Fix doc about REST server protection
Concerned version
Version: 2.0.11+ds-4+deb11u2
Platform: nginx
Summary
I am trying to use the REST configuration backend and session backend for remote handlers. I have configured the portal and manager as described in the documentation and the REST API endpoints work as described, but are not protected. I can query them (for example using curl) without any authentication, thus potentially leaking information to unauthorized clients. If I enable basic auth in NGINX for the config and session endpoints, both the remote handlers and the portal server cannot access the endpoints anymore, even though I have configured the user and password variables as described in the documentation.
Logs
On the remote server with handlers installed:
Apr 19 11:51:47 test systemd[1]: Starting FastCGI server for Lemonldap::NG websso system...

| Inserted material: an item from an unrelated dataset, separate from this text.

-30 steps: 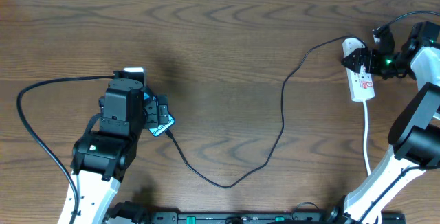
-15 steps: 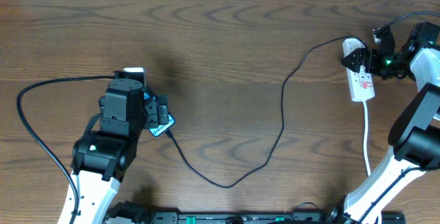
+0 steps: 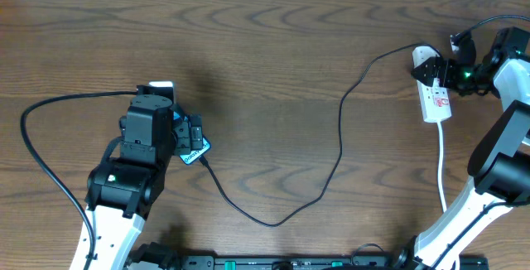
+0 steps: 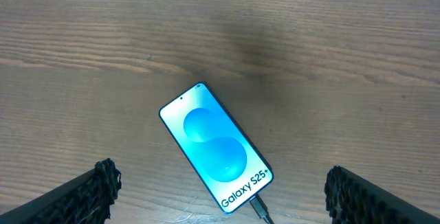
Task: Plug charger to phone and switch on socket
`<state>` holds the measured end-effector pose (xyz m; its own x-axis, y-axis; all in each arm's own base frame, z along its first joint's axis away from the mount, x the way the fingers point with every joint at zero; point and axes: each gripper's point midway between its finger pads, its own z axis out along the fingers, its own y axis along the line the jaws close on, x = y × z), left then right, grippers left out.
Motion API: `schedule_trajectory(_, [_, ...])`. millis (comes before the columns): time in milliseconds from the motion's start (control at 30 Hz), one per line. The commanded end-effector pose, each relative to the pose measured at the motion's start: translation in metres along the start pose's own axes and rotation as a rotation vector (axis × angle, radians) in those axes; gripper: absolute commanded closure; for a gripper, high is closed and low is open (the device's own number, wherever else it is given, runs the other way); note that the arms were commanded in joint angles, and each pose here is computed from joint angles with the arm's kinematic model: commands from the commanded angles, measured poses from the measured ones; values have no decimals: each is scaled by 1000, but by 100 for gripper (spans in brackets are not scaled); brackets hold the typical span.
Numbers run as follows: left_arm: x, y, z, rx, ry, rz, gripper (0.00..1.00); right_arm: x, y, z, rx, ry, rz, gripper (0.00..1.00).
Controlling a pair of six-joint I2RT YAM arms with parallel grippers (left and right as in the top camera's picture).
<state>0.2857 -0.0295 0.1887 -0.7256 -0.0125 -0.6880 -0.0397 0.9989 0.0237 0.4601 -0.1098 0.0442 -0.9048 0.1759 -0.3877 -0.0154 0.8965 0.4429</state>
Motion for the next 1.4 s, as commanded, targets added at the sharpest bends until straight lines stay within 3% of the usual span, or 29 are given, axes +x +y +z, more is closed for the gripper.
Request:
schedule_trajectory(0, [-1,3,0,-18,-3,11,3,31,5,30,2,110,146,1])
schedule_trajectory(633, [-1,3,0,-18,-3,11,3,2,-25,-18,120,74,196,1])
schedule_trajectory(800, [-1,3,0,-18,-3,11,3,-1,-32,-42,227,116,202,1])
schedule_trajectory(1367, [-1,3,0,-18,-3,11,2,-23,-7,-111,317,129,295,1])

Apr 19 11:51:47 test LLNG[583208]: [debug] Logger Lemonldap::NG::Common::Logger::Syslog loaded
Apr 19 11:51:47 test LLNG[583208]: [debug] User logger Lemonldap::NG::Common::Logger::Syslog loaded
Apr 19 11:51:47 test LLNG[583208]: [debug] Check configuration for Lemonldap::NG::Handler::Server::Main
Apr 19 11:51:48 test LLNG[583208]: [error] Lemonldap::NG::Handler::Server::Main: Unable to load configuration: Lemonldap::NG::Common::Conf::Backends::REST loaded.#012Request failed: status code 401 UnauthorizedError: No configuration available in backend.#012Error: No configuration found in local cache
Apr 19 11:51:48 test LLNG[583208]: [error] Unable to protect this server (Lemonldap::NG::Common::Conf::Backends::REST loaded.#012Request failed: status code 401 UnauthorizedError: No configuration available in backend.#012Error: No configuration found in local cache)
Apr 19 11:51:48 test llng-fastcgi-server[583209]: FastCGI daemon started (pid 583209)

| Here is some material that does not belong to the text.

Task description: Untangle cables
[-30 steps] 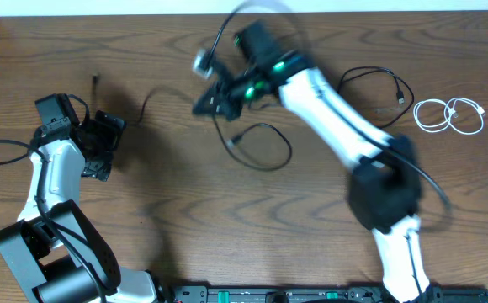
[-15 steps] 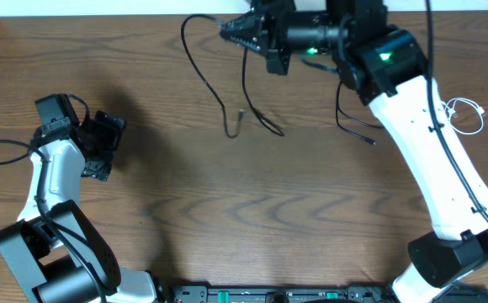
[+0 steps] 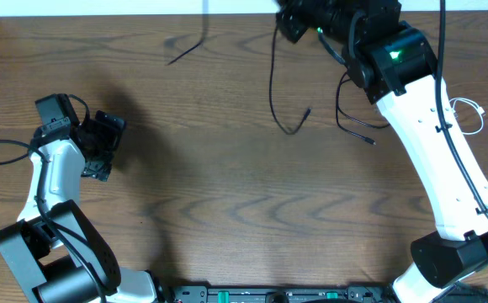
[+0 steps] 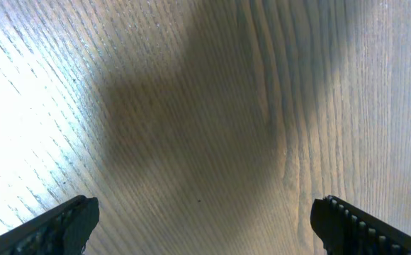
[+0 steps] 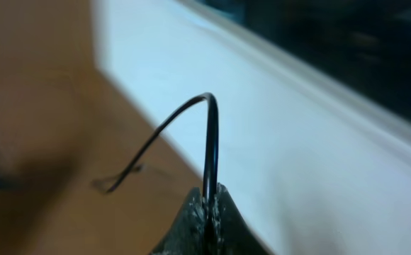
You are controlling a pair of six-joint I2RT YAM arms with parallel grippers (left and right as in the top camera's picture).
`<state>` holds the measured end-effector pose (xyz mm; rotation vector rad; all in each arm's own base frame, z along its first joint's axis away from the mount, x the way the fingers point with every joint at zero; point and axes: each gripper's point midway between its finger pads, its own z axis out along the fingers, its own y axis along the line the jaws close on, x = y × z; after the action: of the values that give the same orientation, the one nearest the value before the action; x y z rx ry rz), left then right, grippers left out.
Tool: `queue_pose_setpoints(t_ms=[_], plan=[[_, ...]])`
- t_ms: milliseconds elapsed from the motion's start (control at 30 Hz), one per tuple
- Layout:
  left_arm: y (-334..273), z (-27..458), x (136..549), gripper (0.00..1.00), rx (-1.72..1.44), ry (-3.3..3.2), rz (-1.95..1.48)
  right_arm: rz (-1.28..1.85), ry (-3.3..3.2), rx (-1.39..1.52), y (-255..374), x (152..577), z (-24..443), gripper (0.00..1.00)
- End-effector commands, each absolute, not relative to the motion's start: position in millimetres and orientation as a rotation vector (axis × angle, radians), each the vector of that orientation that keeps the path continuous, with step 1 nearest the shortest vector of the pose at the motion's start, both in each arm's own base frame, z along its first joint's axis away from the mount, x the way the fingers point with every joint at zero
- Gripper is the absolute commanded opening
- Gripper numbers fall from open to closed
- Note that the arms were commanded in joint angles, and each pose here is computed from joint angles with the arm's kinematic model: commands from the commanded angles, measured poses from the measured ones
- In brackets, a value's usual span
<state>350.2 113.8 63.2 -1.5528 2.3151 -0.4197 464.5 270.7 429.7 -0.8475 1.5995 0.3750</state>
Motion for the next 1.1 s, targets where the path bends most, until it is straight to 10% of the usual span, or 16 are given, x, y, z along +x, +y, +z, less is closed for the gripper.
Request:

Apr 19 11:51:48 test systemd[1]: Started FastCGI server for Lemonldap::NG websso system.
On portal server:
~# lemonldap-ng-sessions search --where uid=test
Can't locate object method "tsv" via package "Lemonldap::NG::Handler::Main" (perhaps you forgot to load "Lemonldap::NG::Handler::Main"?) at /usr/share/perl5/Lemonldap/NG/Common/Apache/Session/REST.pm line 307.

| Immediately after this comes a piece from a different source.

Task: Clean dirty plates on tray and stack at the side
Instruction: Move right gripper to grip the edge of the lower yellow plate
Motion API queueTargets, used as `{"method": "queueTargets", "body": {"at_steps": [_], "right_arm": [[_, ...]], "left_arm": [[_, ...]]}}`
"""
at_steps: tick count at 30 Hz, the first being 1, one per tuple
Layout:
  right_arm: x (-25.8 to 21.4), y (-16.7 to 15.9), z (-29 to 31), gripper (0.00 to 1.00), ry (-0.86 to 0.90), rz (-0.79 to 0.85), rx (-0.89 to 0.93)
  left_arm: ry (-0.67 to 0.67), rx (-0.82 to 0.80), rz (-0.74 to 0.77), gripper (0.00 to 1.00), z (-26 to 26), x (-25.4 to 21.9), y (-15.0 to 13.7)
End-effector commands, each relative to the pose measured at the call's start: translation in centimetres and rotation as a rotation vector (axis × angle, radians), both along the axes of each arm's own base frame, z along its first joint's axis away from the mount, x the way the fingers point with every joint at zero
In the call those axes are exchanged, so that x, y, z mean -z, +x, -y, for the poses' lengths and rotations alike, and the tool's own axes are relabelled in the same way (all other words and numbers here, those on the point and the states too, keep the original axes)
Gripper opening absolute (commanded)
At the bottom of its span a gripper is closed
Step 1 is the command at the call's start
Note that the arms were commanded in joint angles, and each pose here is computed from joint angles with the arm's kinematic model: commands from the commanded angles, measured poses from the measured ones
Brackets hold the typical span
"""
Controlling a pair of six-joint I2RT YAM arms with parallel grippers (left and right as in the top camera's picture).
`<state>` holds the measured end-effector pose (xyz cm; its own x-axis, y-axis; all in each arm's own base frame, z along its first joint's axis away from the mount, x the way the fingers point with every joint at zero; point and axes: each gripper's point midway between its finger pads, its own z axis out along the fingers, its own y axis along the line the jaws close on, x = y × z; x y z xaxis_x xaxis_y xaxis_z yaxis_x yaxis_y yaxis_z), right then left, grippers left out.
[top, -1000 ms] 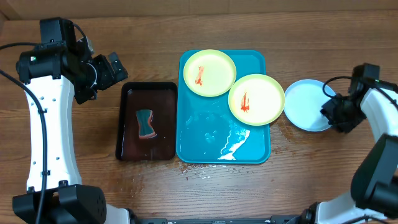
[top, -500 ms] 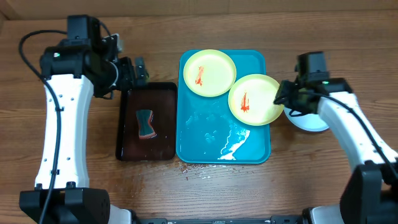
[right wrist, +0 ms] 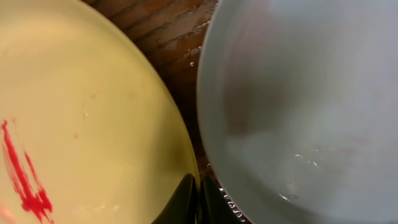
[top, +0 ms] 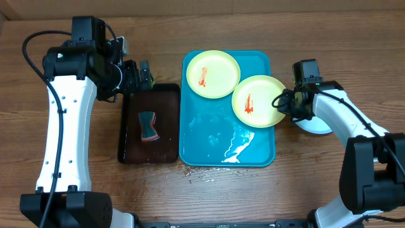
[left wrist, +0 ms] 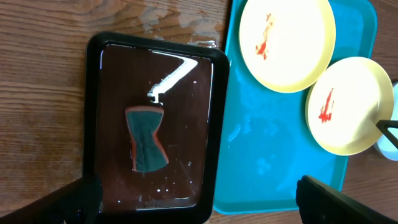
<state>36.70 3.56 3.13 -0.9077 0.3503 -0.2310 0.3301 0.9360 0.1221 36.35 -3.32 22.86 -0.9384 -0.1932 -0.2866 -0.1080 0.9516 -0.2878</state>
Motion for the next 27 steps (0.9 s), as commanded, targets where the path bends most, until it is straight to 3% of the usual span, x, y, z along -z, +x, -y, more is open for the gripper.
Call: {"method": "queueTargets", "body": {"at_steps": [1, 14, 23, 27], "right_arm": [[-0.1, -0.1, -0.2, 0.04, 0.02, -0.002, 0.022], [-9.5, -1.8, -2.8, 0.04, 0.036, 0.142, -0.062], [-8.0, -5.5, -7.6, 0.04, 0.032, 0.055, -0.213], [-6.6, -6.7, -8.4, 0.04, 0.051, 0.02, -0.158]], "left_arm": [[0.024, 0.019, 0.023, 1.0, -0.3, -0.5, 0.2], [0.045, -0.044, -0.061, 1.0, -1.0, 2.1, -0.8], [0.086, -0.127, -0.199, 0.92, -1.9, 9.4, -2.8], [0.096, -0.123, -0.212, 0.84, -1.6, 12.6, -3.2]]}}
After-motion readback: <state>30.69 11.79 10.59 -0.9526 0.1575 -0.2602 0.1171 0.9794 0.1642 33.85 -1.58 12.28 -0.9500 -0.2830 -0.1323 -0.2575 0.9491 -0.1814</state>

REST server returns 401 Unauthorized
[]
Backends used
remote handler lemonldap-ng.ini:
[configuration]
type = REST
baseUrl = https://sso.example.com/index.psgi/config
User = llngREST
Password = redacted
# ...
portal and manager server lemonldap-ng.ini:
[configuration]
type=File
dirName = /var/lib/lemonldap-ng/conf
# ...
[portal]
globalStorage = Apache::Session::File
globalStorageOptions = { 'Directory' => '/var/lib/lemonldap-ng/sessions/', 'LockDirectory' => '/var/lib/lemonldap-ng/sessions/lock/', }
config and session backends are configured exactly as described in the documentation:
- https://lemonldap-ng.org/documentation/2.0/restconfbackend.html
- https://lemonldap-ng.org/documentation/2.0/restsessionbackend.html
nginx config for portal:
# REST/SOAP functions for sessions access (disabled by default)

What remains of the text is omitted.